Living with resurrection every day
How can we live this truth in concrete terms? Leo XIV provides several leads:
- To welcome each day as a gift, even when it feels heavy.
- To seek in prayer the strength to hope against all hope.
- To see in failures not the end, but the possibility of a beginning.
- Testimony of joy Pascal in ordinary gestures — a smile, a visit, a word of reconciliation.
He often repeats that faith grows in loyalty to the little things: “The Gospel is God making himself present in the dust of human paths.”
A mystery that speaks to everyone
This message touches even those who do not believe. The Resurrection, in its symbolic language, poses to each of us the question of meaning: what do we do with our wounds? Can we still believe that life triumphs?
For believers, it is certainty. For seekers of truth, it remains a promise.
And Leo XIV, In a calm voice, he continues to testify: "Man is limited, but created for eternal life." This tension, far from being a contradiction, becomes the very breath of hope.
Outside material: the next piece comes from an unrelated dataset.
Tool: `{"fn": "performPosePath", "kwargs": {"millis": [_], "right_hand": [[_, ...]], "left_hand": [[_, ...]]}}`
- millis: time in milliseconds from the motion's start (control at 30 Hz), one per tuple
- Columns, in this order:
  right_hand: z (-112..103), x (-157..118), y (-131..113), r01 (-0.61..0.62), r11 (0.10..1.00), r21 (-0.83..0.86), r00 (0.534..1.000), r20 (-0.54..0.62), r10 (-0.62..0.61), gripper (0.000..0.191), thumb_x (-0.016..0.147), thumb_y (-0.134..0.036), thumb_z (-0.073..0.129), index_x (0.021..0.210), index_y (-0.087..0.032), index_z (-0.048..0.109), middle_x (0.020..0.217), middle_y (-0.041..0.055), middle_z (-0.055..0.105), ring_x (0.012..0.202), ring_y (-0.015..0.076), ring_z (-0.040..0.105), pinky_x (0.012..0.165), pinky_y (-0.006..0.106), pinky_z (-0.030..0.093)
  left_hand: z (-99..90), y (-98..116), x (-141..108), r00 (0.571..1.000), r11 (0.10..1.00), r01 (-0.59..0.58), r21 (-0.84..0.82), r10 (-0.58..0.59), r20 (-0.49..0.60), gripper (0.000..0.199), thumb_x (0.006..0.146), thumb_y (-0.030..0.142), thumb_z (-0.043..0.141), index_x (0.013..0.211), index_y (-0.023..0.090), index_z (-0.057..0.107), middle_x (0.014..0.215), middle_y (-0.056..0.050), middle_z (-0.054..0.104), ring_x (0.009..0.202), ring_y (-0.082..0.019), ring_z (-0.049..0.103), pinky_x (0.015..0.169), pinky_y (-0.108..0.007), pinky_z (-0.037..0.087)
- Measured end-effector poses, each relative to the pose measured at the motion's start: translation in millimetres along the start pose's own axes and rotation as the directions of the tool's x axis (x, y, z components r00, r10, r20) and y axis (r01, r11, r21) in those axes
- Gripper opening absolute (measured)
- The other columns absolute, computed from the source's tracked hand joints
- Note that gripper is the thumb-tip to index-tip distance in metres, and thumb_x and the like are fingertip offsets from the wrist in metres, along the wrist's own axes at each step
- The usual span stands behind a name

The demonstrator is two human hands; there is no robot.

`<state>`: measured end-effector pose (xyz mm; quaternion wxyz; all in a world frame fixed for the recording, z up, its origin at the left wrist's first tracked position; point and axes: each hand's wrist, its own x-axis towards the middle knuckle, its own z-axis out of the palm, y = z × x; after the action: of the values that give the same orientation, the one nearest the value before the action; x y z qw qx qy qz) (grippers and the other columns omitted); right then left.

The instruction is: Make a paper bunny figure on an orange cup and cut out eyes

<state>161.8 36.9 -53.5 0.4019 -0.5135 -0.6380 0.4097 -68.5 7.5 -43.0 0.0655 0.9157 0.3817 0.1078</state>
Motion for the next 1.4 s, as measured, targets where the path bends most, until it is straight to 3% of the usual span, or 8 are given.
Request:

In conclusion: the Easter fire
To those seeking answers, Leo XIV It offers not a theory, but an encounter. The Resurrection has nothing conceptual about it; it is fire.
It still burns in the hearts of those who refuse to despair. It illuminates war-torn Burma, a hospital room, a family table, a rural altar. It passes through the centuries, silent but invincible.
And that is the whole point of the words of popeAs long as Christ is alive, nothing is lost.
In St. Peter's Square, on November 5, 2025, thousands of faces understood: the Resurrection is not a memory; it is the future already begun.